The district, this letter said, has a waiting list of 50 employees who need employee housing in order to accept their job with the district.
“The community has responded to our request for rental housing, but rates remain quite high,” Wilson said of the letter.
Moving forward this year, Qualman added that “continuing to combat the housing challenges that our staff and the entire community are faced with” remains a goal for the district.
Regardless of the numbers or the situation, Wilson remained optimistic that these shortages wouldn’t have a greater impact to students.
“We feel confident that much like last year schools and staff will work together to fill in any gaps and don’t foresee major impacts on any specific school or classroom,” Wilson said.
As the pandemic’s impacts wane, so do some of the federal funding and programs that came as a result of the pandemic. Among them is the Universal Free Lunch Program, which ensured that all students had a free lunch regardless of their free and reduced lunch status. While the program has been in effect for the last two school years, it will not be returning this year.
There is, however, a statewide ballot measure that will be in front of voters in November to indefinitely cover the costs of school meals for all students.
But until this passes or fails, families and schools will have to re-adjust to how the lunch program was run pre-pandemic. Applications for the free-and-reduced lunch program — also known as More than a Meal because the application qualifies families for a myriad of benefits including the free lunch — are now available for families on EagleSchools.net.
“Outside of making sure all of our students are fed we are trying to communicate to families that applying provides additional benefits such as student fee waivers.
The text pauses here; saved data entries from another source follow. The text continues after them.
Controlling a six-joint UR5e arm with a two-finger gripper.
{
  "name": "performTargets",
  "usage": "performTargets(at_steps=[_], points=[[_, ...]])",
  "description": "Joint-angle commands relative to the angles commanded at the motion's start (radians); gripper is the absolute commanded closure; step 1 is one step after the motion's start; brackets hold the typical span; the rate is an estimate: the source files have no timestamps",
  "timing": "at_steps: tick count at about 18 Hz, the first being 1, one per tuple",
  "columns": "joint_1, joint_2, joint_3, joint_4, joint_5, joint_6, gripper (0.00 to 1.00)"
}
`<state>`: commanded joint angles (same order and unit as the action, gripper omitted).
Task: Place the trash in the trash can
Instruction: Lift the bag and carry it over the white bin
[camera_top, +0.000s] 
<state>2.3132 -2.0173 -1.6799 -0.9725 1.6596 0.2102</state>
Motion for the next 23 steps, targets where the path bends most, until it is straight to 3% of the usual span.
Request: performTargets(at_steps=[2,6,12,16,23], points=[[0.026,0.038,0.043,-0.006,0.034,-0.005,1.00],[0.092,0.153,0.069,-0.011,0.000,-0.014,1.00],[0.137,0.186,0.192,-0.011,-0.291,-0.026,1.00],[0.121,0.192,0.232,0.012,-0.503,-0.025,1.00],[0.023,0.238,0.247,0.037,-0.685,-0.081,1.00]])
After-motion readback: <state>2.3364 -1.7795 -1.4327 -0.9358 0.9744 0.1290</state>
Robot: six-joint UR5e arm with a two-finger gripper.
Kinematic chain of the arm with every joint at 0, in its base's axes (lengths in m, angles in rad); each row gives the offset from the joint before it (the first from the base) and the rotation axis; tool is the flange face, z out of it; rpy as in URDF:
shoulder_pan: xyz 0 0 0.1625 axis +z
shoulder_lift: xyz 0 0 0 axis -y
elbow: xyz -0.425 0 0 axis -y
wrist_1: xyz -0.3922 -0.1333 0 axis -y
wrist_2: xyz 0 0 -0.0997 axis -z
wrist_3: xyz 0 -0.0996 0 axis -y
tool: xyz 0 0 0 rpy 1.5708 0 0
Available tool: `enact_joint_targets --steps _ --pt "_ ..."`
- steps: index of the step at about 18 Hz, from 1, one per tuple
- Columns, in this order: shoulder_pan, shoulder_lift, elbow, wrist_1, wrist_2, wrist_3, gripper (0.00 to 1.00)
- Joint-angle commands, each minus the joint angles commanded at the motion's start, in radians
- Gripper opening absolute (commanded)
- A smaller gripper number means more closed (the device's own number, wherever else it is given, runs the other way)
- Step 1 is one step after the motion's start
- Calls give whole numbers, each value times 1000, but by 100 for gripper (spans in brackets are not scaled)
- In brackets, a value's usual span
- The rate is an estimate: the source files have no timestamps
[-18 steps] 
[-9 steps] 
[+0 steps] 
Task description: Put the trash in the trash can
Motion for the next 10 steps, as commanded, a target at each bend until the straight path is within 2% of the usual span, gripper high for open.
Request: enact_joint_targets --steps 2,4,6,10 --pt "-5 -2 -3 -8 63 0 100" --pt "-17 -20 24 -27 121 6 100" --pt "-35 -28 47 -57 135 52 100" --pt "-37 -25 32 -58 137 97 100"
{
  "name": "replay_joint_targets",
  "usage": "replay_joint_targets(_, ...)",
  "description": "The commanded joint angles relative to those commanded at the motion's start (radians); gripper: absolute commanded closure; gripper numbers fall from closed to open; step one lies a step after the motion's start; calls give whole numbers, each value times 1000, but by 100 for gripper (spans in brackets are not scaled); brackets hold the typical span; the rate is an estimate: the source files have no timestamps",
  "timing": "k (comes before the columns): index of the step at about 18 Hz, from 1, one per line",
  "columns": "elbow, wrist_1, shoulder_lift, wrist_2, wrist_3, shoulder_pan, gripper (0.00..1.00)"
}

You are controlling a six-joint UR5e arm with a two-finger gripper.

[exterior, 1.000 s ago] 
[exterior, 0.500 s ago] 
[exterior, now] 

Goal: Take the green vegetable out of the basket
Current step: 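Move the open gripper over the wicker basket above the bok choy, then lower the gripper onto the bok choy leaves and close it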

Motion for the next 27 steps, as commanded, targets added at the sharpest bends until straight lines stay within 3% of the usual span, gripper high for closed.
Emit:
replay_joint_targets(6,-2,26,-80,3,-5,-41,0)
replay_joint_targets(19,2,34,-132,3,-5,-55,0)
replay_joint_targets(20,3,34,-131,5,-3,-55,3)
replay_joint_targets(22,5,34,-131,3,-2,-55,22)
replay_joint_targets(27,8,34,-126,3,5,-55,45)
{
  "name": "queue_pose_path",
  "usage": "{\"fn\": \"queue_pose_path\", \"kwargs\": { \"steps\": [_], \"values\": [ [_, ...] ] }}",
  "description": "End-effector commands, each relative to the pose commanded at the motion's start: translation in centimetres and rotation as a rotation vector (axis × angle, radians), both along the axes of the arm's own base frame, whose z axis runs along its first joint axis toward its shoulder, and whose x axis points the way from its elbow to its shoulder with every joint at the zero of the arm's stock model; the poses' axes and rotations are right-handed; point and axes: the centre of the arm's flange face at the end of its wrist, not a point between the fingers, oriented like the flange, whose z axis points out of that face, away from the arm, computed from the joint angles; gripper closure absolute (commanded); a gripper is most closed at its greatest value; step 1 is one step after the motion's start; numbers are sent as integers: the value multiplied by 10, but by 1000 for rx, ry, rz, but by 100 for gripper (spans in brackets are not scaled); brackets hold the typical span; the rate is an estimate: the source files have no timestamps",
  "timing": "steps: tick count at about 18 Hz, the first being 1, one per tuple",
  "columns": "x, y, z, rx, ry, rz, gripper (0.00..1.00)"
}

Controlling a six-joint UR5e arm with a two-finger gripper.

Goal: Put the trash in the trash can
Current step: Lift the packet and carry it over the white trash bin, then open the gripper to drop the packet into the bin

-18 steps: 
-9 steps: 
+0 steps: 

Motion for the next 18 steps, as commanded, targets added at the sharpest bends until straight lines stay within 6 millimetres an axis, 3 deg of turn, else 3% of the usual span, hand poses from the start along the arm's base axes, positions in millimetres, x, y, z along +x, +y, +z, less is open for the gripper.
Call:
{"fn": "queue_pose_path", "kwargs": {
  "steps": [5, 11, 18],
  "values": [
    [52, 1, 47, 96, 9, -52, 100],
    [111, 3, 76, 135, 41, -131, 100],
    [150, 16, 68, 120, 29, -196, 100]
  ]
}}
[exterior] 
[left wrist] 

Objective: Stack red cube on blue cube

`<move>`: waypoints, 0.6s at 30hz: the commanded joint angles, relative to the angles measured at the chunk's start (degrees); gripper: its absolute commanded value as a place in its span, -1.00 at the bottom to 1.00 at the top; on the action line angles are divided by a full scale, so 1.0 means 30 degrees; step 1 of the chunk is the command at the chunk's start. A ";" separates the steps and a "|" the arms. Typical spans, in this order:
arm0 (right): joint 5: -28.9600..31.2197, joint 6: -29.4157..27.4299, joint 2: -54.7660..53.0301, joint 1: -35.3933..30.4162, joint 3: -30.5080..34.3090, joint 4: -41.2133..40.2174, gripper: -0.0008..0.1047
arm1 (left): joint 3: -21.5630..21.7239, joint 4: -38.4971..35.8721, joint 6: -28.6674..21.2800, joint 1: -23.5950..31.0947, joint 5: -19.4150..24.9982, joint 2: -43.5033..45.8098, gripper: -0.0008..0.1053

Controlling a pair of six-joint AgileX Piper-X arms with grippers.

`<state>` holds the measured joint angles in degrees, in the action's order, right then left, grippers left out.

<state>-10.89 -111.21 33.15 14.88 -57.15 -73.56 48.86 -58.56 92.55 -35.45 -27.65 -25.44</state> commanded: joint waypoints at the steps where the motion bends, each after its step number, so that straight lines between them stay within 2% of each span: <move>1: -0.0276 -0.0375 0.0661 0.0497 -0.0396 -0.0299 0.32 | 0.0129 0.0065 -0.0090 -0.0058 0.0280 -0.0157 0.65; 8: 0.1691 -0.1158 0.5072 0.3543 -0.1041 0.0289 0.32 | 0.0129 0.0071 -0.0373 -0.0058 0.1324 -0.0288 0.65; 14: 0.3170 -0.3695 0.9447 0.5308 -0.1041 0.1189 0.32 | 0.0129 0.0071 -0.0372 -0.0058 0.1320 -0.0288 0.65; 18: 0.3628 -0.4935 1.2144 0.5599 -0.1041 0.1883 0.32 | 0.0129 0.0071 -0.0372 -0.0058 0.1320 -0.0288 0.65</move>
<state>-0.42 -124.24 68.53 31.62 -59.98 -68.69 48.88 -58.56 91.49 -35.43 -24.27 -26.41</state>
We are also working hard to make sure that everyone knows the application process is 100% confidential,” Miano said.
These benefits are not only to families but also to the district and the funding it receives. While families can submit applications and receive the benefits throughout the year, it’s most beneficial for the district for them to be turned in before the end of August.
Seeking to make strides
As the challenges from previous years continue to roll into this school year — and the district continues to make attempts to chip away at them — Eagle County Schools is continuing to look forward. And for this year, this includes setting goals for academic success, equity and more.
One major district-wide change that the administration is looking forward to is its implementation of standards-based grading, according to Qualman.
“A number of our schools will be piloting the program while the others will be taking a slower approach, but we will work collectively to inform students and parents of changes that will occur and what to expect over the course of the next few years. This work will help us to create a grading system that more accurately informs students and parents of academic progress,” he said.
Plus, Qualman added, the district has an overall goal to continue pushing the academic success of its students forward.
“We have set a goal for each school, and for the district, to improve Performance Framework scores by 5%. This will put us on a trajectory to become a ‘District of Distinction’ with the Colorado Department of Education. Currently, Eagle County School District is considered ‘accredited,’ but we would like to be ranked among the best in the state,” Qualman said.
And so, as teachers, students, staff and administrators return for another year of school, the district is looking forward with a myriad of goals and expectations — all of which point toward improving student success.